I need this for a music player I write in C#, to create play lists in a random order.

Any ideas?

Thanks.

EDIT: I'm not interested in changing the original list, just pick up random indexes from a range in a random order so that every order has an equal chance.

Here's what I've wrriten so far:

    public static IEnumerable<int> RandomIndexes(int count)
    {
        if (count > 0)
        {
            int[] indexes = new int[count];
            int indexesCountMinus1 = count - 1;

            for (int i = 0; i < count; i++)
            {
                indexes[i] = i;
            }

            Random random = new Random();

            while (indexesCountMinus1 > 0)
            {
                int currIndex = random.Next(0, indexesCountMinus1 + 1);
                yield return indexes[currIndex];

                indexes[currIndex] = indexes[indexesCountMinus1];
                indexesCountMinus1--;
            }

            yield return indexes[0];
        }
    }

It's working, but the only problem of this is that I need to allocate an array in the memory in the size of count. I'm looking for something that dose not require memory allocation.

Thanks.

Answer

Ryan Emerle picture Ryan Emerle · Nov 29, 2009

This can actually be tricky if you're not careful (i.e., using a naïve shuffling algorithm). Take a look at the Fisher-Yates/Knuth shuffle algorithm for proper distribution of values.

Once you have the shuffling algorithm, the rest should be easy.

Here's more detail from Jeff Atwood.

Lastly, here's Jon Skeet's implementation and description.

EDIT

I don't believe that there's a solution that satisfies your two conflicting requirements (first, to be random with no repeats and second to not allocate any additional memory). I believe you may be prematurely optimizing your solution as the memory implications should be negligible, unless you're embedded. Or, perhaps I'm just not smart enough to come up with an answer.

With that, here's code that will create an array of evenly distributed random indexes using the Knuth-Fisher-Yates algorithm (with a slight modification). You can cache the resulting array, or perform any number of optimizations depending on the rest of your implementation.

  private static int[] BuildShuffledIndexArray( int size ) {

     int[] array = new int[size];
     Random rand = new Random();
     for ( int currentIndex = array.Length - 1; currentIndex > 0; currentIndex-- ) {
        int nextIndex = rand.Next( currentIndex + 1 );
        Swap( array, currentIndex, nextIndex );
     }
     return array;
  }

  private static void Swap( IList<int> array, int firstIndex, int secondIndex ) {

     if ( array[firstIndex] == 0 ) {
        array[firstIndex] = firstIndex;
     }
     if ( array[secondIndex] == 0 ) {
        array[secondIndex] = secondIndex;
     }
     int temp = array[secondIndex];
     array[secondIndex] = array[firstIndex];
     array[firstIndex] = temp;
  }

NOTE: You can use ushort instead of int to half the size in memory as long as you don't have more than 65,535 items in your playlist. You could always programmatically switch to int if the size exceeds ushort.MaxValue. If I, personally, added more than 65K items to a playlist, I wouldn't be shocked by increased memory utilization.

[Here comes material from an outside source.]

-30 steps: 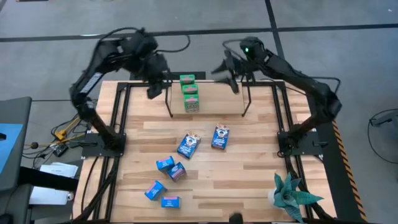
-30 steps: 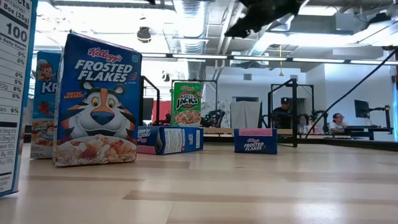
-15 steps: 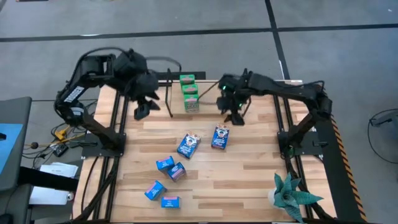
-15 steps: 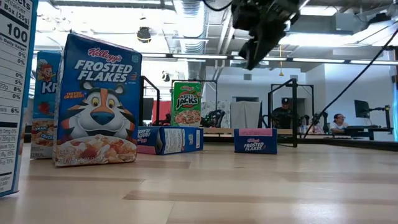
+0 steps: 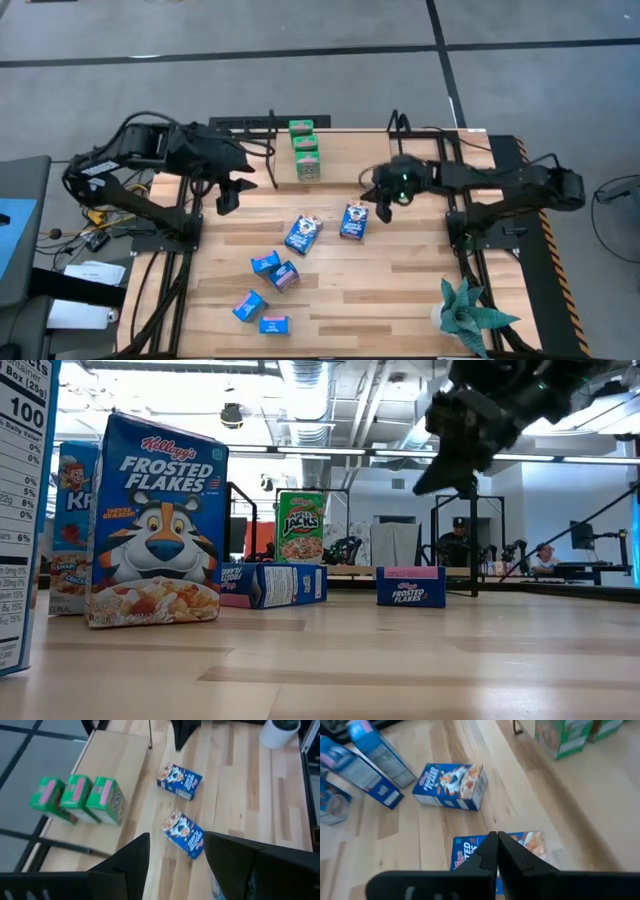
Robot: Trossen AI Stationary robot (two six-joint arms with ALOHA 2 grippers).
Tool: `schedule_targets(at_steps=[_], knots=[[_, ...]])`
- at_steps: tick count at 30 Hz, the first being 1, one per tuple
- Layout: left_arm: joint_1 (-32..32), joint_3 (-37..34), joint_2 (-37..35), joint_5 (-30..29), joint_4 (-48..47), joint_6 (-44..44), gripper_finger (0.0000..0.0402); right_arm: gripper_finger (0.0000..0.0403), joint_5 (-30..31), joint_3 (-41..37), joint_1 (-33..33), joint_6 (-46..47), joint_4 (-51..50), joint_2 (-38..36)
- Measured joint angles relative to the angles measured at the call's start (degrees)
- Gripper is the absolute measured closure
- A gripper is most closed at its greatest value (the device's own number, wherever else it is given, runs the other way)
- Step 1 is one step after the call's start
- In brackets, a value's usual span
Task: Stack cereal on shelf
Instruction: Put the top light blue cereal box on the shelf aligned with the green cereal box
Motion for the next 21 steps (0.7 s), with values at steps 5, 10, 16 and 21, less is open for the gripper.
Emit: schedule_targets(at_steps=[5,10,16,21], knots=[[0.0,-8.0,-3.0,0.1,8.3,-0.4,0.0228,0.0391,4.8,-4.7,5.1,4.2,3.7,0.4],[0.0,-12.6,-4.4,0.4,14.6,0.3,0.0228,0.0391,11.6,-7.5,7.8,7.1,3.4,0.5],[0.1,-13.1,-4.8,1.7,14.8,1.3,0.0228,0.0377,12.1,-7.7,10.6,6.6,10.8,5.4],[-0.2,-13.1,-4.9,9.2,9.5,-2.4,0.0228,0.0376,11.5,-7.3,15.6,10.2,18.6,13.8]])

Remember, too, that this is a managed language. The VM will always reserve more memory than you are using to limit the number of times it needs to ask the OS for more RAM and to limit fragmentation.

EDIT

Okay, last try: we can look to tweak the performance/memory trade off: You could create your list of integers, then write it to disk. Then just keep a pointer to the offset in the file. Then every time you need a new number, you just have disk I/O to deal with. Perhaps you can find some balance here, and just read N-sized blocks of data into memory where N is some number you're comfortable with.

Seems like a lot of work for a shuffle algorithm, but if you're dead-set on conserving memory, then at least it's an option.